● **THE PROBLEM**
Starting from the line with "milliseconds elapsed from" and going up to and including the line with "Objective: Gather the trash", copy the listing below exactly. Leave all images out.

● **RECORDS PROVIDED**
%%
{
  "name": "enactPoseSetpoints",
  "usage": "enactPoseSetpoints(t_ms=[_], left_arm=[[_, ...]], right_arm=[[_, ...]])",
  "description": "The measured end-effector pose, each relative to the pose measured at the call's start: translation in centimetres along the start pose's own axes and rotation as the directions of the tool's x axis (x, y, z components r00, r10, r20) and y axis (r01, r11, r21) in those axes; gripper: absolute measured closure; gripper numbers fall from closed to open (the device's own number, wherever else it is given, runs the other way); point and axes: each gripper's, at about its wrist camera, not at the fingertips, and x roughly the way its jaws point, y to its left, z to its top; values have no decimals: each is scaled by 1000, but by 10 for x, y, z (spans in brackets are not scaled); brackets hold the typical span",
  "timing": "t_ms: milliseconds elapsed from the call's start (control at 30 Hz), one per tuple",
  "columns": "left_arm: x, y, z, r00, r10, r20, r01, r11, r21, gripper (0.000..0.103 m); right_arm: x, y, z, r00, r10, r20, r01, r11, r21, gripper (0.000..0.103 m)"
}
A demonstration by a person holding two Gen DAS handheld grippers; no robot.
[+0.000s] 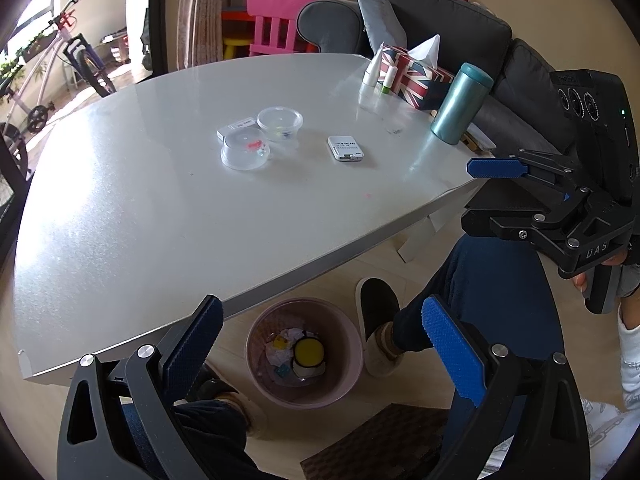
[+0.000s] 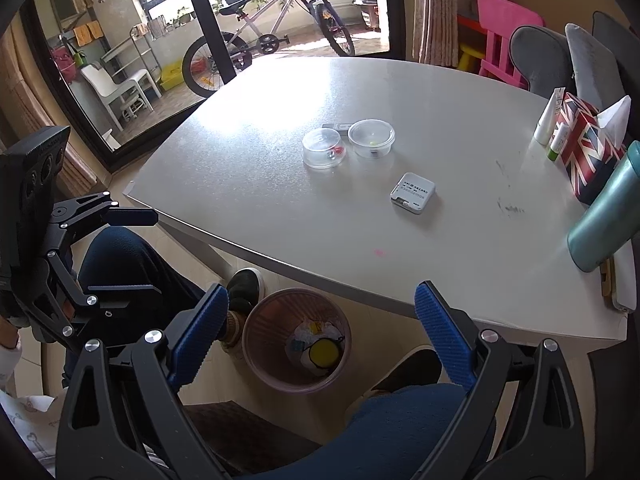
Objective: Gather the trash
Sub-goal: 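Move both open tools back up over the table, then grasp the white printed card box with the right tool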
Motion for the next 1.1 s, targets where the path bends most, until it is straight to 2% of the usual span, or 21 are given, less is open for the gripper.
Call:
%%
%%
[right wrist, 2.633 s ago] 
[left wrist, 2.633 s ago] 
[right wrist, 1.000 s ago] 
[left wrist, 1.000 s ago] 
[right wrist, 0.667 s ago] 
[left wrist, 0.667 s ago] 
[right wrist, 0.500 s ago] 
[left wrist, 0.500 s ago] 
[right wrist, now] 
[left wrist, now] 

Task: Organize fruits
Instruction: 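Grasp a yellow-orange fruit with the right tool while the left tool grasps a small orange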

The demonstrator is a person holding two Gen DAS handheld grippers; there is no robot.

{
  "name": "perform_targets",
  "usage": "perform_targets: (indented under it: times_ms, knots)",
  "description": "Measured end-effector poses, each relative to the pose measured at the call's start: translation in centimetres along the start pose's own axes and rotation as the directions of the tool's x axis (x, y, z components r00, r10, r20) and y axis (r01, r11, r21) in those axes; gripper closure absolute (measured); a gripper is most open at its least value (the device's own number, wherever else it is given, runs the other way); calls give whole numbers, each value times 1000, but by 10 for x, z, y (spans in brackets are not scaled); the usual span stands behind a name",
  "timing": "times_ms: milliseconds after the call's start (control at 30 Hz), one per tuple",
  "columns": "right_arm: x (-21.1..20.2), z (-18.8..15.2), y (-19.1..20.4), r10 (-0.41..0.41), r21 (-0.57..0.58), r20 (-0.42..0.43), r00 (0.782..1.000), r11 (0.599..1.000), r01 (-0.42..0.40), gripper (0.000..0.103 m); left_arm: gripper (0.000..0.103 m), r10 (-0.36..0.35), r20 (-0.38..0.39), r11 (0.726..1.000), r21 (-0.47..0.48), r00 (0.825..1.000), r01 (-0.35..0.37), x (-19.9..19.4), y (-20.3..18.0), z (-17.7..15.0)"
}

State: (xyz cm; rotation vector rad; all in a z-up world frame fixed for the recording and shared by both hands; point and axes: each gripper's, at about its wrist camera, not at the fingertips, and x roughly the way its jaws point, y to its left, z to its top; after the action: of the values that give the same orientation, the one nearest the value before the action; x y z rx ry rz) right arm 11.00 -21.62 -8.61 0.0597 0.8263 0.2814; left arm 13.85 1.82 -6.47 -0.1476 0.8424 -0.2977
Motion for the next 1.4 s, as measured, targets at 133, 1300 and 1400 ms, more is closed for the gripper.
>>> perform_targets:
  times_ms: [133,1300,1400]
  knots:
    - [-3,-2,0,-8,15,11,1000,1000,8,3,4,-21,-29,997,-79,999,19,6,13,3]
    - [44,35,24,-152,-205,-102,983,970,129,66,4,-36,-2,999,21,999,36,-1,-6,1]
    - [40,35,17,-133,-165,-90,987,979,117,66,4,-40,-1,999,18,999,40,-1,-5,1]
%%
● **RESPONSE AREA**
  "timing": "t_ms: milliseconds elapsed from the call's start (control at 30 Hz), one per tuple",
  "columns": "left_arm: x, y, z, r00, r10, r20, r01, r11, r21, gripper (0.000..0.103 m); right_arm: x, y, z, r00, r10, r20, r01, r11, r21, gripper (0.000..0.103 m)"
}
A demonstration by a person holding two Gen DAS handheld grippers; no robot.
[+0.000s] 
[+0.000s] 
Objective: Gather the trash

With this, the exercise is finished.